--- START ---
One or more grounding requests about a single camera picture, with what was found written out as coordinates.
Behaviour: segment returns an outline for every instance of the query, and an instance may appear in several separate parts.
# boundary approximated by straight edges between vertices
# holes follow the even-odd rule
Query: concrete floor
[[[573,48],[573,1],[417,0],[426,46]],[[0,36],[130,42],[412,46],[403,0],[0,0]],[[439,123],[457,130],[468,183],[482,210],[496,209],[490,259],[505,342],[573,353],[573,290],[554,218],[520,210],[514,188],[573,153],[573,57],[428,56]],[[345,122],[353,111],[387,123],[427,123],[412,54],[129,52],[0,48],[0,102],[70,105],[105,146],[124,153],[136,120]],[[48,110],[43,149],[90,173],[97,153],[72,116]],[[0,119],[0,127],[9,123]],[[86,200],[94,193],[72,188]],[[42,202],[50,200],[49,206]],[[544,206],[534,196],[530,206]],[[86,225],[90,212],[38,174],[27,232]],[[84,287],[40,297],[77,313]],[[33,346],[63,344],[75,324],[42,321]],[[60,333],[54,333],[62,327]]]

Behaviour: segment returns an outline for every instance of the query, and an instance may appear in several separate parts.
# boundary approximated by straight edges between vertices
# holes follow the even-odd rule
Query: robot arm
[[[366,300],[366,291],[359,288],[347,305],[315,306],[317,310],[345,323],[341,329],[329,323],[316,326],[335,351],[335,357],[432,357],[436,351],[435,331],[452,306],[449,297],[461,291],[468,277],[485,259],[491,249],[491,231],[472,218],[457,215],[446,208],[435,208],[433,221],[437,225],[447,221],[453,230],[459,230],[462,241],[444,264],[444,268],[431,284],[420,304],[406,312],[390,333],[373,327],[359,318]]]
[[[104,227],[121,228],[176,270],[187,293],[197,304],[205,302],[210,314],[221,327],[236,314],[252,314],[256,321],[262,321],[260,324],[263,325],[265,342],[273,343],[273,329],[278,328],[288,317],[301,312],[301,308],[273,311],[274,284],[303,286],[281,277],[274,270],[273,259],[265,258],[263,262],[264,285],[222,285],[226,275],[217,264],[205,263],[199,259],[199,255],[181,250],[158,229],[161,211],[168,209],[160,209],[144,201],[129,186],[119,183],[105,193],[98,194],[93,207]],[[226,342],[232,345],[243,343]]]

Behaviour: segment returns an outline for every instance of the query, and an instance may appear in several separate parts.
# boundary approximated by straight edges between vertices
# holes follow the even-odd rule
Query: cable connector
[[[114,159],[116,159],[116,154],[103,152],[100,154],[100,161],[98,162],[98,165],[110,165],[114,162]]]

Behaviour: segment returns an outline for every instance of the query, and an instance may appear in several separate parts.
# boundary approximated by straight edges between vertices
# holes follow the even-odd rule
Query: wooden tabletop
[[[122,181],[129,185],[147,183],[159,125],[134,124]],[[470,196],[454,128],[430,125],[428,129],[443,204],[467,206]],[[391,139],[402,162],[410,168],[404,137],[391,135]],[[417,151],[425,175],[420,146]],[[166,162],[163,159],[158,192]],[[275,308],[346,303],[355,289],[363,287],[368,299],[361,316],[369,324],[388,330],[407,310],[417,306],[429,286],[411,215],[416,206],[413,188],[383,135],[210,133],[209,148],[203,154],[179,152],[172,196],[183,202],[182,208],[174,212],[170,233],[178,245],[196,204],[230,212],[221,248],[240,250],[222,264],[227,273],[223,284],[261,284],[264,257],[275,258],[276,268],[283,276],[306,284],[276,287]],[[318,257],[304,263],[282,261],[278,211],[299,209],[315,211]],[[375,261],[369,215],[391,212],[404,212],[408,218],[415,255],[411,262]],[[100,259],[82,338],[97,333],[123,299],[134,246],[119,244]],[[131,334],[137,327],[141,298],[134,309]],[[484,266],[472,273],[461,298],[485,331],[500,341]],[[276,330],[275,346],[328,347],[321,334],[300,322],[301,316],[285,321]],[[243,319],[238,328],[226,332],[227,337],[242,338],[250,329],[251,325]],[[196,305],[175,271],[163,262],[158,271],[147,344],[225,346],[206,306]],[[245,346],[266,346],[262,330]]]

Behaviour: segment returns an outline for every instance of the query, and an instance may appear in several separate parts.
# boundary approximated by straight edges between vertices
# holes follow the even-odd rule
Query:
--- END ---
Transcribe the data above so that every line matches exactly.

Solution to the problem:
One or more grounding requests about a single camera picture, with what was found written out as coordinates.
Behaviour: segment returns an outline for every instance of the query, and an instance may appear in several separate parts.
# boundary approximated by straight edges between vertices
# holes follow the even-odd rule
Query: concrete floor
[[[573,48],[573,1],[417,0],[426,46]],[[0,36],[130,42],[412,46],[403,0],[0,0]],[[439,123],[457,130],[468,183],[482,210],[496,209],[490,259],[505,342],[573,353],[573,290],[554,218],[520,210],[514,188],[573,153],[573,57],[428,56]],[[345,122],[353,111],[387,123],[427,123],[412,54],[129,52],[0,48],[0,102],[70,105],[105,146],[124,153],[136,120]],[[48,110],[43,149],[90,173],[97,153],[72,116]],[[0,119],[0,127],[9,123]],[[86,200],[94,193],[72,188]],[[42,202],[50,200],[49,206]],[[544,206],[534,196],[530,206]],[[86,225],[90,212],[38,174],[27,232]],[[84,287],[40,297],[77,313]],[[33,346],[63,344],[75,324],[42,321]],[[60,333],[54,333],[62,327]]]

Behaviour: segment returns an outline for every instance of the query, and an instance may appear in several separate parts.
# boundary approximated by straight edges between vertices
# holes follow the even-odd rule
Query: robot arm
[[[366,300],[366,291],[359,288],[347,305],[315,306],[317,310],[345,323],[341,329],[329,323],[316,326],[335,351],[335,357],[432,357],[436,351],[435,331],[452,306],[449,297],[461,291],[468,277],[485,259],[491,249],[491,231],[472,218],[457,215],[446,208],[435,208],[433,221],[437,225],[447,221],[453,230],[459,230],[462,241],[444,264],[444,268],[431,284],[420,304],[406,312],[390,333],[373,327],[359,318]]]
[[[104,227],[121,228],[176,270],[187,293],[197,304],[205,302],[210,314],[221,327],[236,314],[252,314],[256,321],[262,321],[260,324],[263,325],[265,342],[273,343],[273,329],[278,328],[288,317],[301,312],[301,308],[273,311],[274,284],[303,286],[281,277],[274,270],[273,259],[265,258],[263,262],[264,285],[222,285],[226,275],[217,264],[205,263],[199,259],[199,255],[181,250],[158,229],[161,211],[168,209],[160,209],[144,201],[129,186],[119,183],[105,193],[98,194],[93,207]],[[226,342],[232,345],[243,343]]]

Behaviour: segment returns an outline for every instance of the query, and an instance may appear in several separate parts.
# boundary approximated by straight edges between vertices
# holes follow the even-odd rule
Query: cable connector
[[[114,159],[116,159],[116,154],[103,152],[100,154],[100,161],[98,162],[98,165],[110,165],[114,162]]]

Behaviour: segment returns an outline for every instance of the query, and an instance may appear in several separate parts.
# boundary approximated by straight edges between vertices
# holes follow the even-odd rule
Query: wooden tabletop
[[[122,181],[129,185],[147,183],[159,125],[134,124]],[[470,196],[454,128],[430,125],[428,129],[443,204],[467,206]],[[391,139],[402,162],[410,168],[404,137],[391,135]],[[417,151],[425,175],[420,146]],[[166,162],[163,159],[158,192]],[[275,308],[346,303],[355,289],[363,287],[368,299],[361,316],[369,324],[388,330],[407,310],[417,306],[429,286],[411,215],[416,206],[413,188],[383,135],[210,133],[209,148],[203,154],[179,152],[172,196],[183,202],[182,208],[174,212],[170,233],[178,245],[196,204],[230,212],[221,248],[240,250],[222,264],[227,273],[223,284],[261,284],[264,257],[275,258],[276,268],[283,276],[306,284],[276,287]],[[318,257],[304,263],[282,261],[278,211],[299,209],[315,211]],[[375,261],[369,215],[391,212],[404,212],[408,218],[415,255],[411,262]],[[100,259],[82,338],[97,333],[123,299],[134,246],[119,244]],[[131,334],[137,327],[141,298],[134,309]],[[484,266],[472,273],[461,298],[485,331],[500,341]],[[276,330],[275,346],[328,347],[321,334],[300,322],[301,316],[285,321]],[[243,319],[238,328],[226,332],[227,337],[242,338],[250,329],[251,325]],[[196,305],[175,271],[163,262],[158,271],[147,344],[225,346],[206,306]],[[245,346],[266,346],[262,330]]]

Behaviour: segment returns an outline for every instance of the query, and an instance may appear in several separate parts.
# boundary approximated by straight edges between vertices
# holes follow the even-odd rule
Query:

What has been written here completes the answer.